Port Jervis City School District (PJCSD) is an American school district headquartered in Deerpark, New York, with a Port Jervis postal address. The district runs four schools, 2 elementary schools, 1 middle school, and one high school. The district's students come from Port Jervis and sections of Deerpark, including Sparrow Bush, in Orange County. It also serves sections of Forestburgh and Mamakating in Sullivan County.

==History==

In 2017, the school board decided to remove Tom Bongiovi as superintendent, with a severance of almost $299,262; Bongiovi left on July 25, 2017. By 2018, the school board had selected Mike Rydell as the new superintendent.

On July 19, 2022, Port Jervis City School District held a meeting where it named John Bell the new superintendent. Previously, Bell had served as the superintendent of the nearby Delaware Valley School District from 2012 to 2022. He also graduated from Port Jervis High School, The High School run by the district, in 1985.

==Demographics==
From 1923, the Montague Township School District of Montague Township, New Jersey sent its high school-aged students to Port Jervis High School; the Montague district was the only New Jersey school district to send its students outside of New Jersey to complete certain grade levels. The district also sent middle school-aged students to Port Jervis Middle School. In 2013, the Montague district decided to begin sending its students to High Point Regional High School instead, effective September 2014. Some parents had sought to continue sending their children to Port Jervis High, so High Point officials were looking into possible agreements related to that. By 2017, all grade levels for high school students were to be sent to High Point. The Montague District also began housing middle school students at the Montague School.

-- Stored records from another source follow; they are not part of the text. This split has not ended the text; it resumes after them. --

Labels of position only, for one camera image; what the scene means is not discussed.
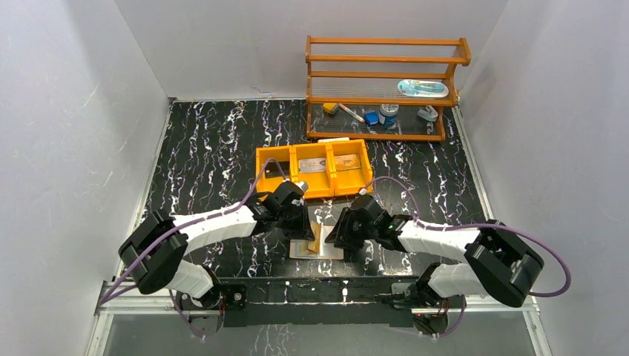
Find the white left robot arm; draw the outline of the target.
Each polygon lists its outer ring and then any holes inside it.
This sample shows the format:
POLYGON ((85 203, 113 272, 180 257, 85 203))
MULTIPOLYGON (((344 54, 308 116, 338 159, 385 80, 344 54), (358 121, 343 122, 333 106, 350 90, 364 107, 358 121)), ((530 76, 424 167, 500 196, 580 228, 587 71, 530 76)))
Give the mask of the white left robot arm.
POLYGON ((119 247, 119 257, 141 294, 171 289, 212 309, 222 300, 225 287, 208 267, 186 261, 185 255, 273 228, 290 239, 313 240, 304 202, 307 191, 306 182, 286 179, 271 193, 248 194, 242 202, 202 214, 154 211, 119 247))

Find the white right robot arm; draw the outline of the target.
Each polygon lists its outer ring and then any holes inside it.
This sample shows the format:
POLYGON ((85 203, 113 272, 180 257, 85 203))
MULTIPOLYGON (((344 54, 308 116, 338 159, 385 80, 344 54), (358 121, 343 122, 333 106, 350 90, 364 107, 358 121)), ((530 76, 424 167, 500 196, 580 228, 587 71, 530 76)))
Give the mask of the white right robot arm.
POLYGON ((403 291, 393 288, 377 297, 392 306, 436 307, 450 297, 475 294, 518 308, 544 267, 539 254, 496 220, 472 227, 428 223, 391 215, 373 197, 363 195, 341 211, 326 242, 357 251, 367 240, 393 251, 452 261, 433 263, 403 291))

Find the beige leather card holder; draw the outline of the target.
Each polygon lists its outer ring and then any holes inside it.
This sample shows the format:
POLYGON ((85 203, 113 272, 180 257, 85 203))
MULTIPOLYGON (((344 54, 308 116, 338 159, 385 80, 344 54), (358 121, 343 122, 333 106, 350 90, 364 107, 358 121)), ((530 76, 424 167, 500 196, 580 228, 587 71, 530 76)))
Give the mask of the beige leather card holder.
POLYGON ((342 260, 344 251, 323 240, 292 240, 289 258, 293 260, 342 260))

As a result, the Port Jervis District was projected to lose $1,800,000 by 2018 towards lost tuition fees that were previously paid by Montague Township. The Port Jervis district planned to spread the impact of the tuition loss across several fiscal years. By 2016 the Montague district owed the Port Jervis district $441,327 in tuition, causing the latter to sue the former.

The district had stated in its 2019-2020 profile that "the community has a relatively low socioeconomic status".

In 2013, the district had 128 students enrolled at the secondary level who were from Montague Township, New Jersey.

==Schools==
- Port Jervis High School (Deerpark, with a Port Jervis postal address)
- Port Jervis Middle School (Deerpark, with a Port Jervis postal address) - It was formerly in what became East Main Elementary School; the elementary and middle school students began switching places in 2022.
- East Main Elementary School (Port Jervis) - The building opened circa 1922.
- Hamilton Bicentennial Elementary School (Cuddebackville, Deerpark)

The middle and high school are on the same property.

- Former schools
- Previously Anna S. Kuhl Elementary School was on the Port Jervis HS property. In 2022 the district began the process of moving elementary school students to the former Port Jervis Middle School, while the middle school would move into the former elementary property.

==Facilities==
The district's headquarters are on the secondary school property in Deerpark, within the middle school building. It was previously headquartered in Port Jervis city. In 2020 the district announced plans to move the headquarters into the new middle school.